Why are black people afraid of lawn mowers? Because whenever you start it, it says run nigga nigga.

A praying mantis is very graceful

Why did Li Chong get an A on his math test? He studied.

why does chuck norris not have a middle name? because his parents didn't want him to have one.

What did the piano say to the ice cube? Dude, get back in the freezer or you are going to melt!

Why did the big refrigerator fall down the cheese Because i licked my own ear and it got scared and cheese for no raiSOnsD

what did one wall say to the other wall Nothing because its physically impossible for walls to talk

What's the difference between a bird and a wheel? They both fly, I lied about the wheel.

Knock knock. I have a doorbell...

Tifa my ass, if that is your name buddy, then I am Nicholas Cage, or why do you not just call me Cloud Strife? Seriously, if you are a guy just say it and get lost, I will still honor my agreement and show up and see what I can do for your little order though, you pay the trip and the stay of course.

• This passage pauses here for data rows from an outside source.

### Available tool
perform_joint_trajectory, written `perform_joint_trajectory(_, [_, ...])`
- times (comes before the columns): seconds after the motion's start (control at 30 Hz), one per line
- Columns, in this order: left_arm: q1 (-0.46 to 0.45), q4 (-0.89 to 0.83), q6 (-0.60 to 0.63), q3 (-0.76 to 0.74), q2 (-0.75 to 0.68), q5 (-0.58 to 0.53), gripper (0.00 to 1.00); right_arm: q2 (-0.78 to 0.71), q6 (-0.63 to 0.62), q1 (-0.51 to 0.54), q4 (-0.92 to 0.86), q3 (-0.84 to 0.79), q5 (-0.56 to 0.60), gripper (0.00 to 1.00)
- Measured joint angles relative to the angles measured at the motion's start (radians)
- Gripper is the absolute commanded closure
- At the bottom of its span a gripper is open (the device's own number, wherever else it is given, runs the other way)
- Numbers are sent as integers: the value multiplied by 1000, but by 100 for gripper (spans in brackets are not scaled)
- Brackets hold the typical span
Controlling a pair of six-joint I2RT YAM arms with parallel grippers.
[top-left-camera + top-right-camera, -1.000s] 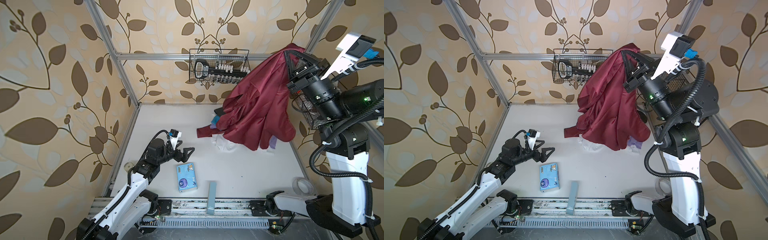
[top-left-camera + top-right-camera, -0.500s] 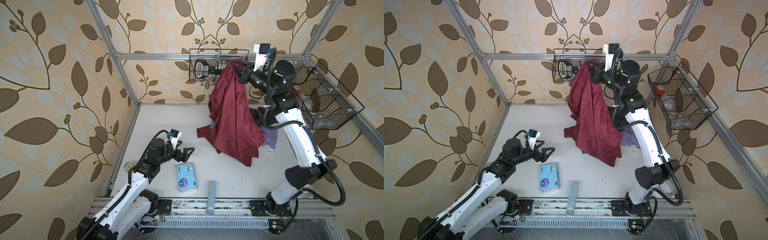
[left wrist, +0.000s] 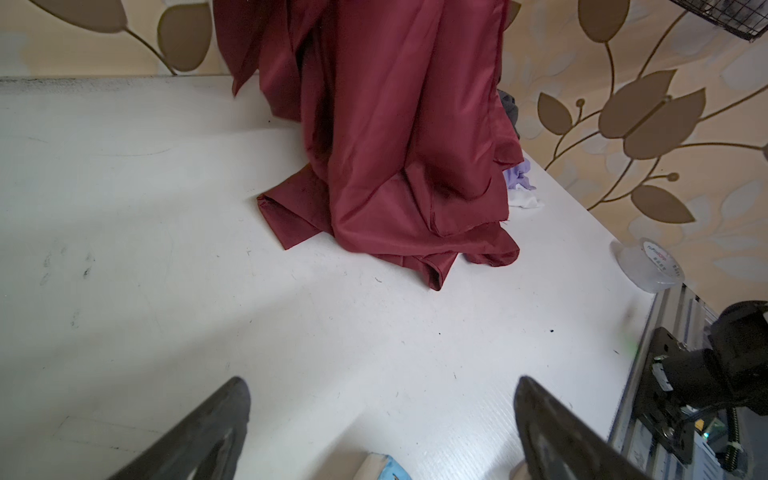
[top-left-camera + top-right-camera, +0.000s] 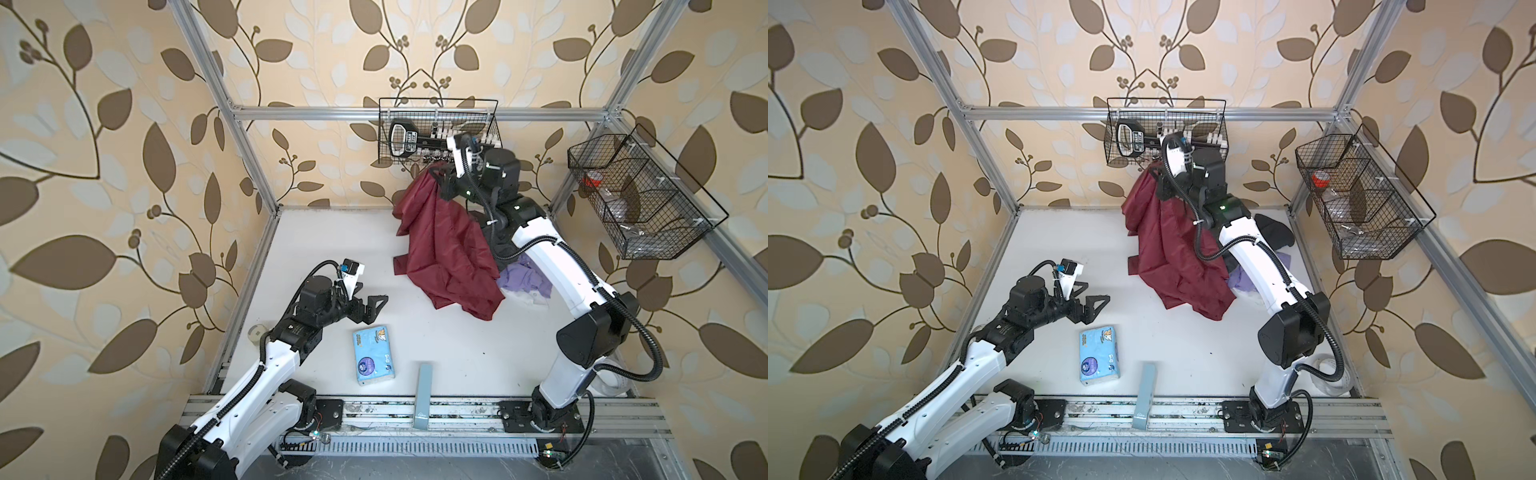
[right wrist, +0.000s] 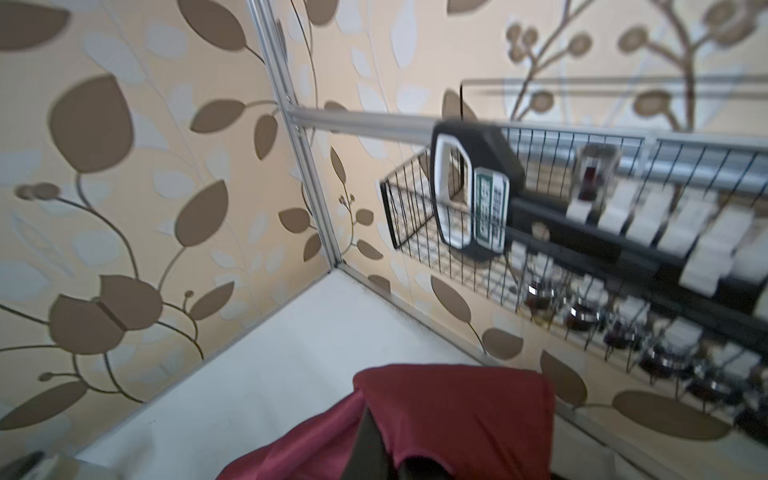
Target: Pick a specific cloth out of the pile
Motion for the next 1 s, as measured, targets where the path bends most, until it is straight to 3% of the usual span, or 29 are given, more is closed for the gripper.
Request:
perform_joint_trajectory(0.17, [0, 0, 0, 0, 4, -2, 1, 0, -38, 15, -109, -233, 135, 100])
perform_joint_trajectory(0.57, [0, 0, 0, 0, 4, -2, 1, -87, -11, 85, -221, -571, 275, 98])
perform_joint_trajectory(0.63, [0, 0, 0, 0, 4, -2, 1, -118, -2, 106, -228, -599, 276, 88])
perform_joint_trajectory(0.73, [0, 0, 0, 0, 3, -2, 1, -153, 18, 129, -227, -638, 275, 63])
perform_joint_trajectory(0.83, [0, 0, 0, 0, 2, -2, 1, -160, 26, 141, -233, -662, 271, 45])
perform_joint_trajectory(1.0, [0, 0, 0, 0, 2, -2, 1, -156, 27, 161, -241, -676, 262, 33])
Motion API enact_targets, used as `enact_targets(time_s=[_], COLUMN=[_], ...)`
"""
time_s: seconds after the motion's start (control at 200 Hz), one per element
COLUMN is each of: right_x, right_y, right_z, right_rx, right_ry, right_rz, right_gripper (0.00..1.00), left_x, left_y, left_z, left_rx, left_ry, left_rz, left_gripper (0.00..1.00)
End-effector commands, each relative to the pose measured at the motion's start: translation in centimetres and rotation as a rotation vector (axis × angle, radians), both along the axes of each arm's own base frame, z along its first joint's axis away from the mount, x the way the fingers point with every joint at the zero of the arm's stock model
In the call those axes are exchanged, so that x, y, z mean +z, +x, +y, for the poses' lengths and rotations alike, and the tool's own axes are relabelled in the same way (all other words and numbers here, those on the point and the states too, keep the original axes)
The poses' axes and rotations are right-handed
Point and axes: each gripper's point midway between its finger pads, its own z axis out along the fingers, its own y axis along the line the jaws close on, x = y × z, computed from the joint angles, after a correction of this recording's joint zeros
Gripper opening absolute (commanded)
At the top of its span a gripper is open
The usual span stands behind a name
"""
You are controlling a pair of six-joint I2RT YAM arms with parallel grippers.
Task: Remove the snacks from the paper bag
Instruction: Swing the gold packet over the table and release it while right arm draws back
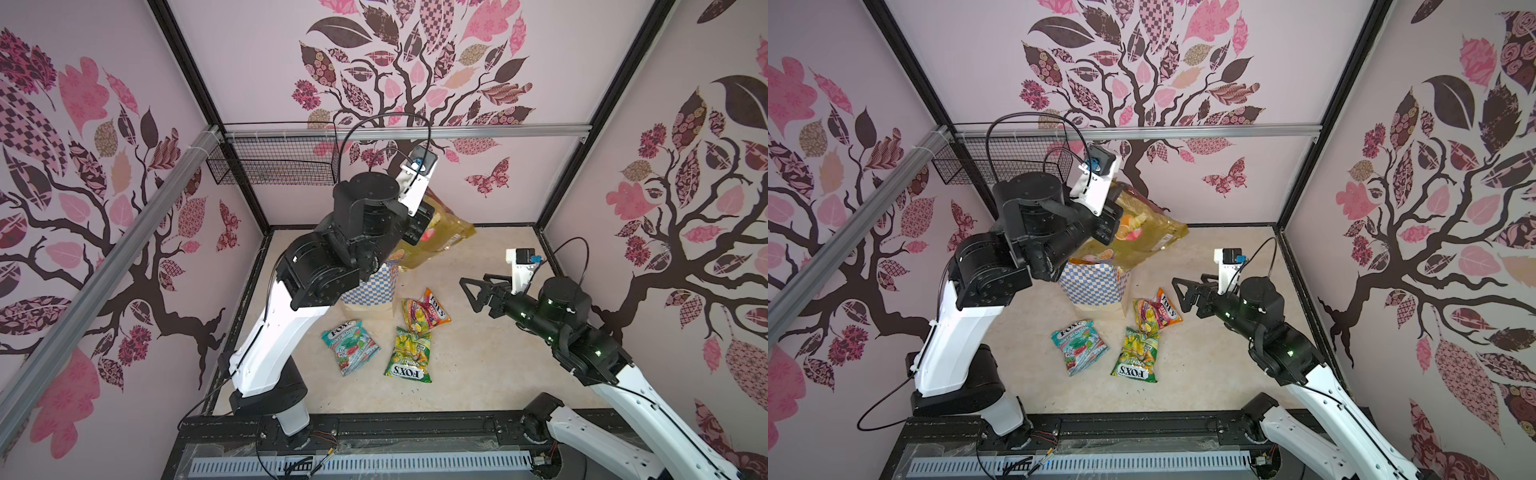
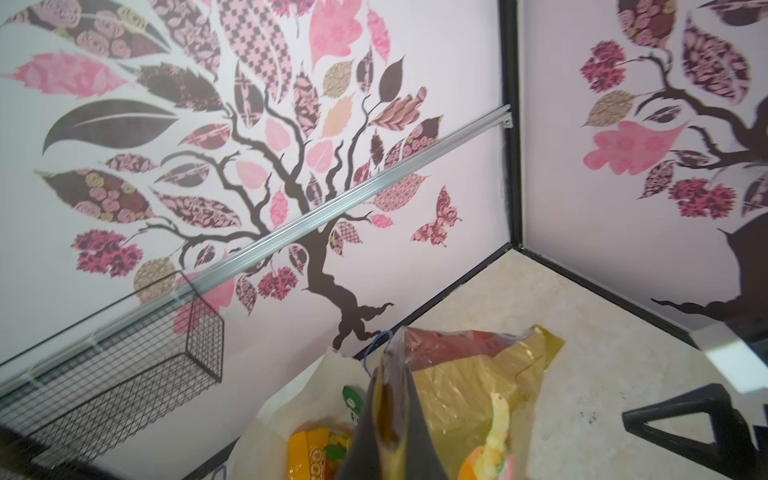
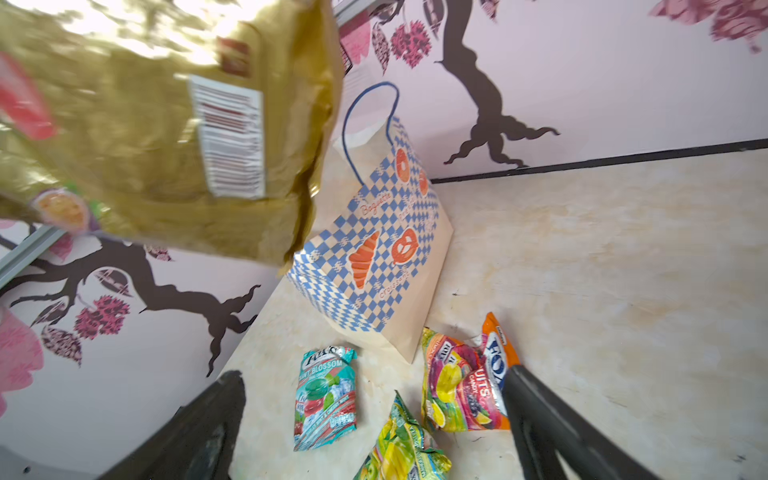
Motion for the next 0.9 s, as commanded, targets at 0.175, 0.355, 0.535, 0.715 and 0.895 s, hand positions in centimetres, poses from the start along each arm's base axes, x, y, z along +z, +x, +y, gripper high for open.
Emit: enact_targets(time_s=[0.175,0.355,0.535,0.715,0.895], right_x=[-0.6,-2.3,-3.3,-4.0,-4.4], right_y=[-3.6,-6.5,-7.7,-7.9,-8.1], right_z=[-9.1,-12.8,-14.1,-13.8,-13.7], right_rx=[-0.345,-0.447,-0.473,-0.459,-0.446], right_ry=[0.08,0.144,0.151,0.132,0.12], right_rz=[-0.088,-0.094,-0.086,-0.048,-0.029], right_gripper=[0.99,0.99,0.99,1.0,1.0], left_x=[-0.1,-5.9,-12.2,-18.9,-25.4], left_y=[0.9,2.4,4.1,7.5,11.6], left_z=[-5.7,-10.4,-15.1,-18.0,-20.2], left_rx=[-0.041,-0.082,-0.132,-0.133,-0.169], left_ry=[-0.149,-0.133,-0.124,-0.128,-0.181], left_rz=[-0.018,0.105,0.248,0.383,0.526], left_gripper=[0.0,0.0,0.0,0.0,0.0])
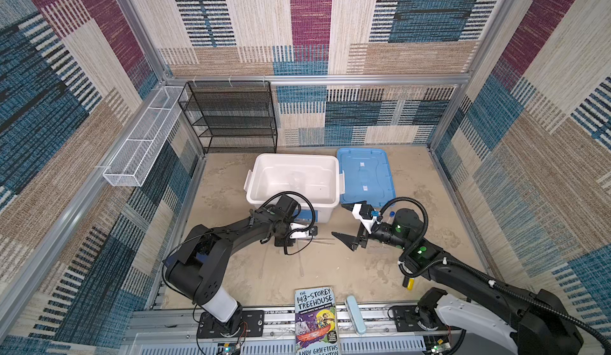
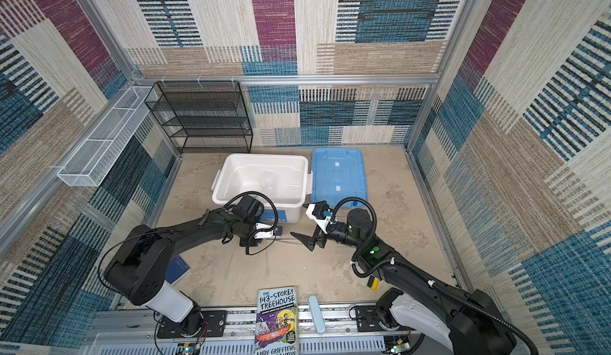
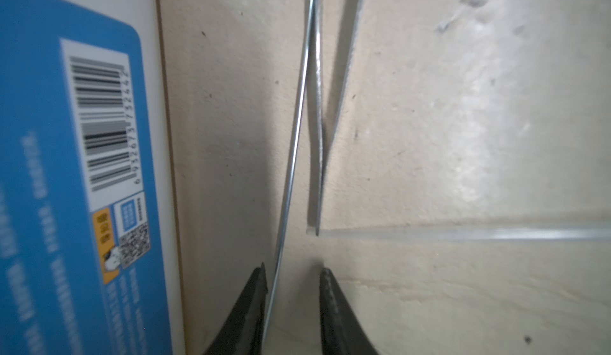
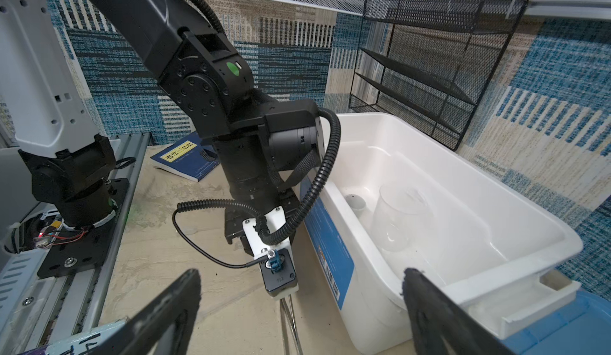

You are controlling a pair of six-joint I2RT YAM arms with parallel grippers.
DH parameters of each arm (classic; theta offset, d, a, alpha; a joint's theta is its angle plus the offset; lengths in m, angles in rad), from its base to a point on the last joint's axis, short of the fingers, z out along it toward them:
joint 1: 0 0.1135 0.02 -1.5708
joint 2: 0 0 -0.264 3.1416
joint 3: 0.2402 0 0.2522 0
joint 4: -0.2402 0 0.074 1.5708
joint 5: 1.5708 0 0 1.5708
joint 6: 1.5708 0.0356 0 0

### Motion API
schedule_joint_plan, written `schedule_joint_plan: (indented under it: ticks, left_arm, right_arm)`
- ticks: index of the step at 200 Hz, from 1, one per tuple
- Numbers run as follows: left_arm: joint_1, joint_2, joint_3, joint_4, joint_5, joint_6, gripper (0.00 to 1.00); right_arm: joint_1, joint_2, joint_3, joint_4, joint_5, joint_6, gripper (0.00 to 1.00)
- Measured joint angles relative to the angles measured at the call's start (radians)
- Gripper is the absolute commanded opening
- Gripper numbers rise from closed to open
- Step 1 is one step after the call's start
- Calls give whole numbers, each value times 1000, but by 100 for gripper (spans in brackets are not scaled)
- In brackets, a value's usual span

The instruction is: Organize the chemistry lab equipment

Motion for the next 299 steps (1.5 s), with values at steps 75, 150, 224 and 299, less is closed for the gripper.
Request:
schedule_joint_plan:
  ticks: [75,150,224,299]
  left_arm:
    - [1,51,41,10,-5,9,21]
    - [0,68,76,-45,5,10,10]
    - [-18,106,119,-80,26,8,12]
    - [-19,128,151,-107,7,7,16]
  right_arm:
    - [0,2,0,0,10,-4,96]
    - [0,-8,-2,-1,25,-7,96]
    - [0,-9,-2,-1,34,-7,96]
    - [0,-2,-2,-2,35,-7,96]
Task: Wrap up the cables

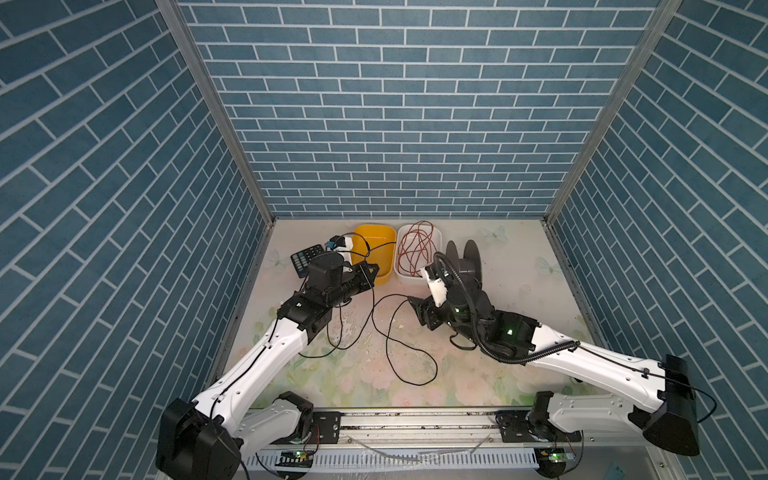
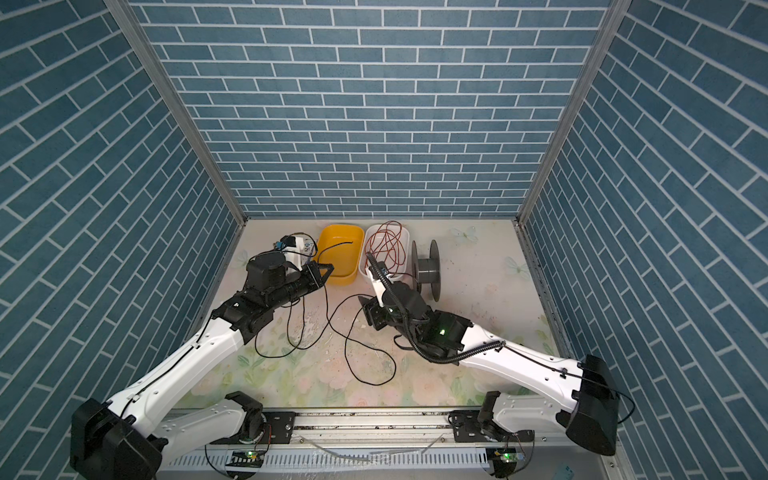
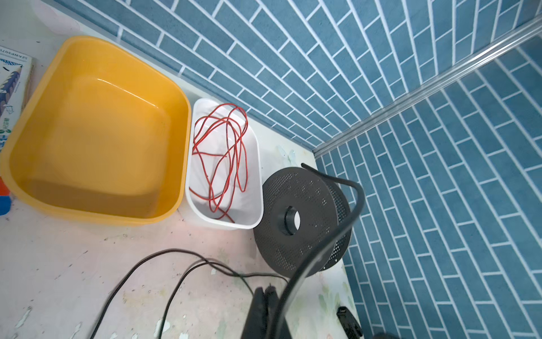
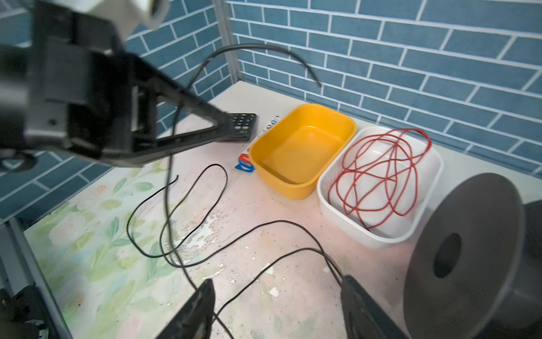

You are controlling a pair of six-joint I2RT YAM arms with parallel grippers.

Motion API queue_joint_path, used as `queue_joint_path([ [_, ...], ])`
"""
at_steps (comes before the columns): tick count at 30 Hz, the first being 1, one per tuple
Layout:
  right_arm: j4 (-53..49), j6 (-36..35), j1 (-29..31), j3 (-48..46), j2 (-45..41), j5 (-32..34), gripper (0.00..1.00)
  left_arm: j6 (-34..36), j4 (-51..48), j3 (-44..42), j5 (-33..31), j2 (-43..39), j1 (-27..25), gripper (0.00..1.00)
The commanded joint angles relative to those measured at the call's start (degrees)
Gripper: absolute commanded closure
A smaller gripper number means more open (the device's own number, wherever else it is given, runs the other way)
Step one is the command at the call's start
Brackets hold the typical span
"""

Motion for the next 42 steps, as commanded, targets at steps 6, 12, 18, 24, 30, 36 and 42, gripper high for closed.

Black people stink of shite!

how many babies does it take to paint a house depends on how hard you throw em

God, you know after creating humanity and kinda regretting it and stuff, fell into drinking and betting. He found Sin a fellow poker player, and all was good. Until God, drinking a bit too much bet a bit too many of his creds: Son. Jesus: Yes father. God: Uh, I kinda ended up low on cash on the poker game last night and I kinda well... I am gonna be frank here, I bet you and lost. NeroMetal Not dissing the bible, just enjoying the always brighter side of life eh? ;)

knock knock, whos there, isaac touch my titty

You in love with me? Like platonic? Fine, we will move operations elsewhere, you really got to tell me who you are working for someday.

What's worse than biting into an apple and finding a worm? Biting into an orange and finding a worm.

Did you know that there is a species of rodent capable of jumping higher than an average three-story building? This is due to its muscular hind legs and the fact that the average three-story building cannot jump.

Two muffins are in an oven. After a set period of time, they finish baking and are enjoyed by the family who had made them. Two weeks later the eldest daughter contracts syphilis thanks to numerous sexual partners. She soon dies leaving her parents and brother depressed. Her brother is kidnapped by a viscous child predator and the mother commits suicide. The father gets a job with the New York Yankees. He is eaten by a genetically modified zebra.

Your mother is so slutty that she seduced me while I was drunk. I'm so sorry.

Relax, close down the place, he wont get very far. The rest of you better stay inside, and I promise you will all remain safe and secure.

what's worse than the holocaust the man who thought of it

Your mumma's so fat she is fat

How are grapes and squirrels similar? They're both purple. Except for the squirrel.

how old is god? i don't know thats why i'm asking you. by: Brennan pickrell

Anti Joke

What are Antijokes? Anti Jokes (or Anti Humor) is a type of comedy in which the uses is set up to expect a typical joke setup however the joke ends with such anticlimax that it becomes funny in its own right. The lack of punchline is the punchline.

Our Updated iOS App!

We've just released huge update to the iOS app! Now, access all your favorite text and photo sites like Anti-Joke, DIYLOL! A few things didn't make the original cut (like comments) but they'll be back soon. Best of all, the app is now FREE! Get it here.

The Anti Joke Book


NEW ANTI-JOKE BOOK!  Now that we've resolved the printing issues with our publisher, check out the BRAND SPANKING NEW Anti-Joke Book!